In the immaculately clean sanctuary just outside the door to the library, Detective Don Flack spoke to the bearded man in black. Flack had written the man's name in his notebook, Rabbi Benzion Mesmur. Rabbi Mesmur wore a wide-brimmed black hat. His wrinkled, arthritic hands were folded in front of him.
"Who is he?" asked Flack, who longed for a cup of coffee.
He had slept later than usual and hadn't had time to heat a cup of yesterday's coffee in the coffee-maker, nor had he had time to pick up a carry-out cup of coffee from the Korean deli on the corner near his apartment. Flack was not happy about this turn of events.
"Asher Glick," said the rabbi, looking at the closed door behind which Stella and Aiden were going over the crime scene.
Flack wrote down the name. "You have an address for him?"
The rabbi nodded and said, "I'll get it, but it's not necessary. His wife is outside with the others. Her name is Yosele.

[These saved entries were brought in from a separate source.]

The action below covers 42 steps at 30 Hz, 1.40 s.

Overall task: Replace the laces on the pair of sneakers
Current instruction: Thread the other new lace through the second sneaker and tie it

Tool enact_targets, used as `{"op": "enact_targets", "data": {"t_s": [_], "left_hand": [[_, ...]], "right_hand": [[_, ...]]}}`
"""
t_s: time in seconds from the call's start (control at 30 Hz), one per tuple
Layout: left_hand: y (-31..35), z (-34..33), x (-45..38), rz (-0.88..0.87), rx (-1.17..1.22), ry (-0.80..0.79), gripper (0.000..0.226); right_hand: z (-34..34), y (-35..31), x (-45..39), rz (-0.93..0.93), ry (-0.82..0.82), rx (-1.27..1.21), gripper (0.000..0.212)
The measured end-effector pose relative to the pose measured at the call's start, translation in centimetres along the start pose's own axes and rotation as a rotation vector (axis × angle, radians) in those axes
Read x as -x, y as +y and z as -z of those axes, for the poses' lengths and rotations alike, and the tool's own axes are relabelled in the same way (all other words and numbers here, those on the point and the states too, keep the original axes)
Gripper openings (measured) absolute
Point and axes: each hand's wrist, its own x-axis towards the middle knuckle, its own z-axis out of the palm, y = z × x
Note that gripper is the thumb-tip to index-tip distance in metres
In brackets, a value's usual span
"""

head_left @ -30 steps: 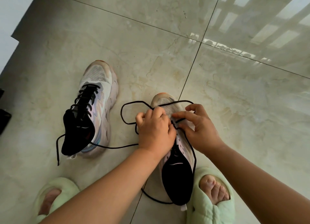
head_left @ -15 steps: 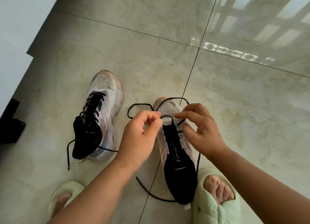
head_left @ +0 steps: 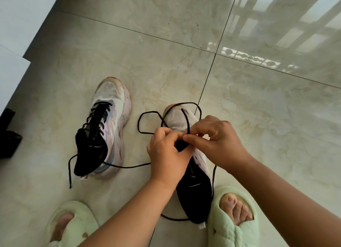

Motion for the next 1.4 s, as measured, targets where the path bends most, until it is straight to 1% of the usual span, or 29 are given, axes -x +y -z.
{"op": "enact_targets", "data": {"t_s": [0.03,0.07,0.1,0.13,0.2,0.27,0.33,0.4,0.47,0.5,0.57,0.63,0.73,0.8,0.87,0.93,1.0,1.07,1.1,1.13,1.17,1.2,1.23,1.3,1.33,1.37,1.4], "left_hand": [[-0.1,0.2,-0.2,0.023,0.094,-0.06,0.015],[-0.2,0.4,-0.3,0.043,0.165,-0.124,0.02],[-0.3,0.4,-0.4,0.055,0.184,-0.167,0.023],[-0.3,0.3,-0.6,0.058,0.167,-0.178,0.022],[-0.4,-0.1,-0.9,0.062,0.127,-0.144,0.012],[-0.4,-0.4,-1.1,0.069,0.117,-0.128,0.007],[-0.6,-0.5,-1.3,0.083,0.18,-0.117,0.006],[-0.7,-0.5,-1.5,0.109,0.262,-0.101,0.006],[-0.7,-0.5,-1.5,0.108,0.287,-0.1,0.007],[-0.7,-0.5,-1.4,0.101,0.288,-0.106,0.008],[-0.8,-0.5,-1.3,0.091,0.293,-0.119,0.009],[-0.9,-0.4,-1.3,0.083,0.291,-0.124,0.01],[-0.8,0.2,-1.1,0.046,0.301,-0.121,0.009],[-1.2,0.9,-0.8,-0.009,0.291,-0.087,0.007],[-2.2,2.2,-0.7,-0.024,0.258,-0.026,0.008],[-4.0,3.9,-0.6,0.026,0.199,0.043,0.008],[-5.9,5.5,-0.2,0.126,0.133,0.112,0.011],[-7.2,6.3,0.3,0.256,0.058,0.135,0.02],[-7.7,6.3,0.5,0.335,0.043,0.109,0.024],[-7.9,6.2,0.7,0.414,0.051,0.05,0.027],[-7.8,6.1,0.8,0.484,0.058,-0.028,0.03],[-7.4,6.0,0.9,0.517,0.038,-0.103,0.034],[-6.8,6.0,0.8,0.498,-0.027,-0.154,0.039],[-5.4,5.9,0.6,0.317,-0.186,-0.151,0.049],[-4.4,5.7,0.3,0.206,-0.223,-0.12,0.047],[-3.3,5.4,0.0,0.102,-0.214,-0.103,0.038],[-2.3,4.8,-0.3,0.003,-0.177,-0.104,0.024]], "right_hand": [[0.1,0.1,0.0,-0.034,-0.012,-0.038,0.003],[0.1,0.3,0.0,-0.07,-0.014,-0.072,0.008],[0.1,0.5,0.0,-0.092,-0.022,-0.097,0.012],[0.0,0.6,0.0,-0.099,-0.025,-0.104,0.014],[-0.1,0.8,-0.1,-0.107,-0.013,-0.095,0.012],[0.1,1.4,0.0,-0.176,-0.004,-0.12,0.022],[0.3,2.0,0.5,-0.267,-0.057,-0.115,0.032],[0.0,2.5,1.4,-0.33,-0.146,-0.028,0.037],[-0.5,2.5,2.0,-0.39,-0.166,0.057,0.042],[-0.8,2.4,2.2,-0.413,-0.14,0.066,0.041],[-1.5,2.1,2.1,-0.437,-0.064,0.094,0.031],[-2.6,1.5,2.1,-0.45,0.0,0.178,0.023],[-3.6,1.0,2.2,-0.457,0.056,0.284,0.018],[-3.4,1.2,2.2,-0.472,0.107,0.272,0.012],[-3.0,1.7,2.2,-0.518,0.156,0.216,0.007],[-2.8,1.9,2.4,-0.557,0.184,0.166,0.005],[-3.1,1.9,2.5,-0.575,0.209,0.136,0.003],[-3.3,1.8,2.7,-0.571,0.216,0.129,0.003],[-3.3,1.7,2.7,-0.563,0.21,0.128,0.004],[-3.4,1.6,2.7,-0.551,0.203,0.129,0.003],[-3.4,1.5,2.7,-0.534,0.197,0.134,0.003],[-3.3,1.5,2.7,-0.517,0.189,0.143,0.005],[-3.2,1.4,2.7,-0.503,0.176,0.149,0.007],[-3.0,1.2,2.7,-0.484,0.138,0.134,0.017],[-2.9,1.2,2.8,-0.479,0.128,0.118,0.023],[-2.8,1.1,2.8,-0.477,0.136,0.101,0.028],[-2.8,1.0,2.7,-0.479,0.159,0.085,0.029]]}}
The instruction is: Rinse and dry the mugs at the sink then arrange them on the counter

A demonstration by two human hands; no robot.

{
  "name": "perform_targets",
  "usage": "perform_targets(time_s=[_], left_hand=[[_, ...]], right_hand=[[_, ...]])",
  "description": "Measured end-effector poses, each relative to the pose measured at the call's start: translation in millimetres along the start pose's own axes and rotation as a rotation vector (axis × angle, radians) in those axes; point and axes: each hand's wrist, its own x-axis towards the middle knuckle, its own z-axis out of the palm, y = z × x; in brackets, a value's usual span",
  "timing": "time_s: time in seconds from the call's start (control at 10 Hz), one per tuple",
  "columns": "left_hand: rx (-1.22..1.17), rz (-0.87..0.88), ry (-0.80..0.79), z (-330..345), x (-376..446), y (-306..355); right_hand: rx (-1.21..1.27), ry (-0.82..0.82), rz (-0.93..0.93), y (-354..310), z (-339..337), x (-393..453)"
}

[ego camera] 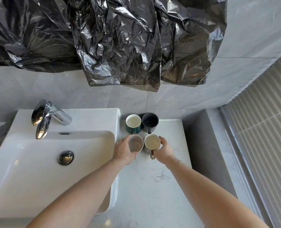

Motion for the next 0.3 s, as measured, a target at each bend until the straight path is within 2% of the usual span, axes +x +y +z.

His children are Zachary and Menachem."
The rabbi closed his eyes.
"What was he doing here?" asked Flack.
The rabbi shrugged.
"I don't know. Morning minyan was over. The men all left for work, home."
Flack wrote that down.
"You know what a minyan is?" asked the rabbi.
"At least ten men who've been bar mitzvahed gather every morning for prayers," said Flack.
"You're not Jewish," said the rabbi.
"No, but my best friend, Noland Weiss, was."
"We had a Noland Weiss in our congregation years ago," said the rabbi. "He left us to join the conservatives."
"And the police. We were partners."
The rabbi waited for more.
"He's dead," said Flack. "Shooting during a routine drug bust. He saved my life."
The rabbi closed his eyes, leaned forward and said something in Hebrew.
"You know anyone who might do a thing like this?" asked Flack.
"Perhaps."
"Who?"
" 'Thou shalt not bear false witness,' " said the rabbi. "If he is innocent, as he well may be, I will have borne false witness."